表1 商品とユーザーの購入関係を表したマトリクス
  商品1 商品2 商品3 商品4 商品5 商品6
ユーザーA × ×
ユーザーB × × × ×
ユーザーC ×
ユーザーD × × ×
ユーザーE × ×

 山崎氏は話す。「zero-zoneでは、協調フィルタリング2種類と、ベイジアン3種類の計5種類のレコメンデーションエンジンを組み合わせています。複数のエンジンを使うのは、どのような場面でzero-zoneが使われるのか、どのようなレコメンデーションを行うのかというビジネスロジックによってレコメンデーションは味付けを変えなければならず、その部分の味付けを有機的に変更できるようにするためです」

 zero-zoneのシステムは、3つのフェイズに分かれている。まず最初に、ユーザーが顧客企業のECサイトを利用した場合、そのデータがどのようにレコメンデーションエンジンに橋渡しされるのかというAPIの部分。そしてこのデータをどう加工するのかというモデリングの部分。そのままレコメンデーションエンジンにデータを渡してしまうと、あまりにも計算量が多くなってパンクしてしまう可能性があり、例えば出現頻度の低いものを優先的に取り上げる(みんなが見ているものには価値がない、他の人が利用していないものをなぜその人が利用しているのかといったところに着目する。そこにおそらく価値があると判断するわけだ)といった前処理を行う必要がある。そしてこのようにモデリングした結果を、エンジンに渡して計算処理を行う。この計算処理も、顧客企業のビジネスモデルに合わせて、例えばアイテム・アイテム・ベイジアンとユーザーごとの協調フィルタリングを組み合わせたり、あるいはさらにそれに顧客企業の提案するルールを加えたりといった味付けを行って、最終的にレコメンデーションの出力を行うことになる。

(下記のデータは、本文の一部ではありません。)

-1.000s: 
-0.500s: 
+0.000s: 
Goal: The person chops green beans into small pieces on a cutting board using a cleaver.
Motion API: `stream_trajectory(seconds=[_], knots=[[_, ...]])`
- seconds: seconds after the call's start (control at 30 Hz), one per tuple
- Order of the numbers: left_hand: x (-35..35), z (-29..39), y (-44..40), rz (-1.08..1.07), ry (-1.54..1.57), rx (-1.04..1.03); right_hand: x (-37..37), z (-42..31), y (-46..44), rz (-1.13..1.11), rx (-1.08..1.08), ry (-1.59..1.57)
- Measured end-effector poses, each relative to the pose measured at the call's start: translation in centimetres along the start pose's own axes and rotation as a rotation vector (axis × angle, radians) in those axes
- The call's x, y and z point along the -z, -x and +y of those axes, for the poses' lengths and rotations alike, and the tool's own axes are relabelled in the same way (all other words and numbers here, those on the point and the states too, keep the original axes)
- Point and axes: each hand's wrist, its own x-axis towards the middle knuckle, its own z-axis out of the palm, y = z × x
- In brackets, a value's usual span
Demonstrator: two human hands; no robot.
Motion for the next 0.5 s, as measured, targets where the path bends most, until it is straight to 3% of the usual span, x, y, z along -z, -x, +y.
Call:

 このベイジアン・レコメンデーションは、協調フィルタリングと同じような出力結果を出すことが可能だが、しかし協調フィルタリングと違って、顧客のデータが少ないコールドスタート(サービスイン直後で、顧客データが全然集まっていない状況のこと)でもレコメンデーションが可能といったメリットがある。ただ協調フィルタリングと異なり、事前に商品ごとにテキスト化されたメタデータをすべて用意しておかなければならないという面倒さはある。

 zero-zoneは、USENの音楽配信サイト「OnGen」などに採用されている。このモデルが果たして成功するのかどうかは、まだ分からない。過去、ベイズ理論を使ったサービスとしてはマイクロソフトがMicrosoft Officeに搭載したユーザー・アシスタントがあった。ベイズ理論に基づいて、必要な場面、必要な内容のヘルプを的確にユーザーに提供できるというふれこみだったが、しかし「何の脈絡もなく現れて、的外れなヘルプを言ってくる」とさんざんな評価で、その後姿を消している。ベイズ理論の応用は、まだ未開拓の分野であるのは間違いないようだ。